Fear Potentiated Startle in Children With Autism Spectrum Disorder: Association With Anxiety Symptoms and Amygdala Volume



Atypical responses to fearful stimuli and the presence of various forms of anxiety are commonly seen in children with autism spectrum disorder (ASD). The fear potentiated startle paradigm (FPS), which has been studied both in relation to anxiety and as a probe for amygdala function, was carried out in 97 children aged 9–14 years including 48 (12 female) with ASD and 49 (14 female) with typical development (TD). In addition, exploratory analyses were conducted examining the association between FPS and amygdala volume as assessed with magnetic resonance imaging in a subset of the children with ASD with or without an anxiety disorder with available MRI data.
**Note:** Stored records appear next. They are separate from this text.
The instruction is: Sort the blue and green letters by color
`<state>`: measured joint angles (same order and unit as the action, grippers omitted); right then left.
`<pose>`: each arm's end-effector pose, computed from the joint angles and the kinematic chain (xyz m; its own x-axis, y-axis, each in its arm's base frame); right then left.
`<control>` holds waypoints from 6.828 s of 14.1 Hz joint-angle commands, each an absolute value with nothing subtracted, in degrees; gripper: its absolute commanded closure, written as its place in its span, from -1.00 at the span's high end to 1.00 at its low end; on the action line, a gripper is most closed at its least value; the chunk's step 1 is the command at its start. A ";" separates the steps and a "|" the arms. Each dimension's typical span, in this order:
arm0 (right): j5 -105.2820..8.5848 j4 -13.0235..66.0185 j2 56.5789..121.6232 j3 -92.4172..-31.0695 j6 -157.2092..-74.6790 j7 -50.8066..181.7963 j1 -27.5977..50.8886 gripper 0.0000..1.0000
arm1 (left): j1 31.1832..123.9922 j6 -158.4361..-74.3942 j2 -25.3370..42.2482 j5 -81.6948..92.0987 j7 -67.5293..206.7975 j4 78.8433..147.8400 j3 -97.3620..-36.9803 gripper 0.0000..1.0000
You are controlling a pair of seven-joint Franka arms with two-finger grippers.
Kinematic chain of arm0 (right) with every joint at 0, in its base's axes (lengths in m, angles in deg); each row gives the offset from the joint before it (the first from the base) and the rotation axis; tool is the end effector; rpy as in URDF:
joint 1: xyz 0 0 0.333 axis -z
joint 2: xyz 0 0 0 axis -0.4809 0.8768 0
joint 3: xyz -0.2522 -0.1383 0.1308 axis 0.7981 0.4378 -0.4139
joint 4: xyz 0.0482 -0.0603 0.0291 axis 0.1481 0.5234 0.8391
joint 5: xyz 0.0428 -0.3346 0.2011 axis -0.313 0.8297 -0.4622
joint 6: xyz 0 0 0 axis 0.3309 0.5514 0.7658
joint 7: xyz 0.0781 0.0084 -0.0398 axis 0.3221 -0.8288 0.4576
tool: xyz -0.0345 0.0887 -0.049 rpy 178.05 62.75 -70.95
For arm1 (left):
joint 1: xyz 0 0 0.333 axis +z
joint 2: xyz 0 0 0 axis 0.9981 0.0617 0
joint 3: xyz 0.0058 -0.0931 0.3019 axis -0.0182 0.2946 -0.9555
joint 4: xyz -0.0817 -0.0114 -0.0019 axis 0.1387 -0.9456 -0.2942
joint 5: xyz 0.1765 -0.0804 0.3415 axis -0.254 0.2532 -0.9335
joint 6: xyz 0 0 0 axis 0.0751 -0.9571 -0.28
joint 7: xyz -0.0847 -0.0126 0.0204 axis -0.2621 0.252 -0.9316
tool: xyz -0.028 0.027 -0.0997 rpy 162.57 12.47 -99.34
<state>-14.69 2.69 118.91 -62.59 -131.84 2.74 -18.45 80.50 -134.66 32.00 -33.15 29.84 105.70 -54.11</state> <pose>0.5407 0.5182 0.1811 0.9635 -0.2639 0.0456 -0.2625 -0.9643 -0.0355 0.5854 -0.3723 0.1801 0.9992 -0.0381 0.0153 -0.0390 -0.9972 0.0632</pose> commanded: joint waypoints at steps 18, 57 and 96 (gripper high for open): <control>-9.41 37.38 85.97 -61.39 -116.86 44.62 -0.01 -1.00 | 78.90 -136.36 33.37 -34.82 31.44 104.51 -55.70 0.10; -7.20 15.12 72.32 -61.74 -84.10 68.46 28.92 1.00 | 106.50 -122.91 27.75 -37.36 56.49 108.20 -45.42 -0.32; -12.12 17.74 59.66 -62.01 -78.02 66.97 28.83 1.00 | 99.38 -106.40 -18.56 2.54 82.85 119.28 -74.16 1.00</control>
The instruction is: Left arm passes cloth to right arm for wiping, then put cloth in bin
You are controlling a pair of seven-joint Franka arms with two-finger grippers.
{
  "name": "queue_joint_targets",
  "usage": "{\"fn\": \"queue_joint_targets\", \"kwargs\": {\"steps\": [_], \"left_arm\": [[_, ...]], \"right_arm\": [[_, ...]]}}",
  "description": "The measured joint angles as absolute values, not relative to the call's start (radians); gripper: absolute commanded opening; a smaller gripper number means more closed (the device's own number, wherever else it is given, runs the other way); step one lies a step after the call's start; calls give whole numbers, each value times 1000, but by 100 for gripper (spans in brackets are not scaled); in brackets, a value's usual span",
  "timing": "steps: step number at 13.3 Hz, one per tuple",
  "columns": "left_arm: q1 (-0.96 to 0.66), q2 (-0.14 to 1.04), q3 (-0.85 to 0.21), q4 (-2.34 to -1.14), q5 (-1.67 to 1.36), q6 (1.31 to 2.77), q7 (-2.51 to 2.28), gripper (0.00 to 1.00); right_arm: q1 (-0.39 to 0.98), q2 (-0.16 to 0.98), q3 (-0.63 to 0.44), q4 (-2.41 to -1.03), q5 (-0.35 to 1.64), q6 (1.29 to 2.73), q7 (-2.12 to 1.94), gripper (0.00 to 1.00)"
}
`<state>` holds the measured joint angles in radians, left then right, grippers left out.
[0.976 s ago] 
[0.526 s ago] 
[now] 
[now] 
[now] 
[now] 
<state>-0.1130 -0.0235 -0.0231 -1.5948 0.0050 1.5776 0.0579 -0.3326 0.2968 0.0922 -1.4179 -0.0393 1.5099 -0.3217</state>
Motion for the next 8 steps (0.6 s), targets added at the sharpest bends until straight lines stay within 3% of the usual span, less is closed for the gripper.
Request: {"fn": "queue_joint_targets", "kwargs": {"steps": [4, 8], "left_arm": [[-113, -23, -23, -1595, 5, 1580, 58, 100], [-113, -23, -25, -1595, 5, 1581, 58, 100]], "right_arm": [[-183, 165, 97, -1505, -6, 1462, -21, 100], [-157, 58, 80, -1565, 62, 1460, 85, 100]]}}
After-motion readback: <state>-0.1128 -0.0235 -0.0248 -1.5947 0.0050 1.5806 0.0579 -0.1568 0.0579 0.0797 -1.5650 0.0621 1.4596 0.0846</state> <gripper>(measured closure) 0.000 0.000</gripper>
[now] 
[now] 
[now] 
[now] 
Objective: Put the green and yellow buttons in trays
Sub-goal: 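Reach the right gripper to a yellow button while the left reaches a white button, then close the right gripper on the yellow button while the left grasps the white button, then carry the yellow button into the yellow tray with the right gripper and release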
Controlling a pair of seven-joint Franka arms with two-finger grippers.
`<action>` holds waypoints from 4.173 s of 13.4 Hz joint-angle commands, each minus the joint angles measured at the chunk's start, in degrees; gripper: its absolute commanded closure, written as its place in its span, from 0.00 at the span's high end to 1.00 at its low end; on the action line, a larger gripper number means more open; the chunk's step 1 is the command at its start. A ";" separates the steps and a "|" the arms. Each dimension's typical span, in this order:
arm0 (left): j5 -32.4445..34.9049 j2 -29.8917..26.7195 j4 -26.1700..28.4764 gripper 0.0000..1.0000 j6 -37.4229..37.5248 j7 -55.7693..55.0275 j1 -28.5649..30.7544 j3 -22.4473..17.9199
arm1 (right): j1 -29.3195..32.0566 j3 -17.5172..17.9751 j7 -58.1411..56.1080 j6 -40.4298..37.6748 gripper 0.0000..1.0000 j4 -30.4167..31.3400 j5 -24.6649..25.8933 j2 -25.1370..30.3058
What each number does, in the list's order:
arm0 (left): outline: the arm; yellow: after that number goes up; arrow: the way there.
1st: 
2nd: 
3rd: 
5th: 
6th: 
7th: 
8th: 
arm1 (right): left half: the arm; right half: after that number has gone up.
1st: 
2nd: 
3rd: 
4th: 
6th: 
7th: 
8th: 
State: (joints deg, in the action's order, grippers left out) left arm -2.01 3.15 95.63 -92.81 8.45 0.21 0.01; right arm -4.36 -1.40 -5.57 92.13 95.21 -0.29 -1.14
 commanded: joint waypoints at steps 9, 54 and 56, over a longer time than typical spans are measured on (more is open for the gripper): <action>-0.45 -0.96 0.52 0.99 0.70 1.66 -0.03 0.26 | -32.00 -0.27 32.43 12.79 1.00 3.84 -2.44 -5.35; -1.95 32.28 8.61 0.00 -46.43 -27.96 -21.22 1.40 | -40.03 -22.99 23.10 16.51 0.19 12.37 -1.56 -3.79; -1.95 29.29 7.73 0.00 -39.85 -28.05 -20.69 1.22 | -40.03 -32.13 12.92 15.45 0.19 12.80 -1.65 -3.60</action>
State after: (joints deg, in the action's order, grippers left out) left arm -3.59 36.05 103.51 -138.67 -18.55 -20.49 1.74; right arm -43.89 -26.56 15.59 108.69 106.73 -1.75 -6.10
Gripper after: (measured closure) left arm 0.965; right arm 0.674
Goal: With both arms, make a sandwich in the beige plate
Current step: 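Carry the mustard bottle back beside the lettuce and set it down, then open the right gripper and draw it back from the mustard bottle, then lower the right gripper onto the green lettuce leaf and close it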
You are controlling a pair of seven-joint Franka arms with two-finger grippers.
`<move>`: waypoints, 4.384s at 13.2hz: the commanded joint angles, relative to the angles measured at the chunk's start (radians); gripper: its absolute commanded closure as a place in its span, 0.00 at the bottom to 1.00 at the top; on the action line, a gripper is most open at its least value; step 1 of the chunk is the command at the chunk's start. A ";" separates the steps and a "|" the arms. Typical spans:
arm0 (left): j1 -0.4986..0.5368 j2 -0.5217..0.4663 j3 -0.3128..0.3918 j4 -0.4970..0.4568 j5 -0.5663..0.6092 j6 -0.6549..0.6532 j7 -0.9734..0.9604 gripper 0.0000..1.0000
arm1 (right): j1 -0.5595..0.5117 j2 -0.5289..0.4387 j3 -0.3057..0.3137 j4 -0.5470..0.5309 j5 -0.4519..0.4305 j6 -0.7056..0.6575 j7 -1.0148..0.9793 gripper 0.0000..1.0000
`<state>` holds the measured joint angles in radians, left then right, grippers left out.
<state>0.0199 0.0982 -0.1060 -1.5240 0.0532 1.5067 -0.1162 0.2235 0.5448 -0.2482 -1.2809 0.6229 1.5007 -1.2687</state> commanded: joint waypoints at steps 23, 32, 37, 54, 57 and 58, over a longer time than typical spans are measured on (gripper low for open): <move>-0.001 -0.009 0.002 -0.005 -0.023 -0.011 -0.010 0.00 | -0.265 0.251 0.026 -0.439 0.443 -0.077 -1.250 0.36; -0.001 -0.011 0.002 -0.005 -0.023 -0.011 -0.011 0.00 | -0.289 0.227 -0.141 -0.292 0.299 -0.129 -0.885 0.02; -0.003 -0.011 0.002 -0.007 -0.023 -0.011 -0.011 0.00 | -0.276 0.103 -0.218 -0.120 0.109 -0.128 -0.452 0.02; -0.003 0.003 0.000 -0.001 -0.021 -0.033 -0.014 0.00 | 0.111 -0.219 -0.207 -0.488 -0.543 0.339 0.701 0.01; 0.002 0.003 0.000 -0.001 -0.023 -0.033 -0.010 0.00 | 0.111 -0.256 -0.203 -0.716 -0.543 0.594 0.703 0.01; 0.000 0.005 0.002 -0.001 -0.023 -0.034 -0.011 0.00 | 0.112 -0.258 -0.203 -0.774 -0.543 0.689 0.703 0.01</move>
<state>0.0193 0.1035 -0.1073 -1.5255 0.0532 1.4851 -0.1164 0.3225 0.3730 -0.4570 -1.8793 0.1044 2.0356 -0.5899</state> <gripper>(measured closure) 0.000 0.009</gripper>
While the startle latency was increased in the children with ASD, there was no group difference in FPS. FPS was not significantly associated with traditional Diagnostic and Statistical Manual (DSM) or “autism distinct” forms of anxiety. Within the autism group, FPS was negatively correlated with amygdala volume. Multiple regression analyses revealed that the association between FPS and anxiety severity was significantly moderated by the size of the amygdala, such that the association between FPS and anxiety was significantly more positive in children with larger amygdalas than smaller amygdalas. These findings highlight the heterogeneity of emotional reactivity associated with ASD and the difficulties in establishing biologically meaningful probes of altered brain function.

Lay summary

Many children with autism spectrum disorder (ASD) have additional problems such as anxiety that can greatly impact their lives. How these co‐occurring symptoms develop is not well understood. We studied the amygdala, a region of the brain critical for processing fear and a laboratory method called fear potentiated startle for measuring fear conditioning, in children with ASD (with and without an anxiety disorder) and typically developing children. Results showed that the connection between fear conditioning and anxiety is dependent on the size of the amygdala in children with ASD.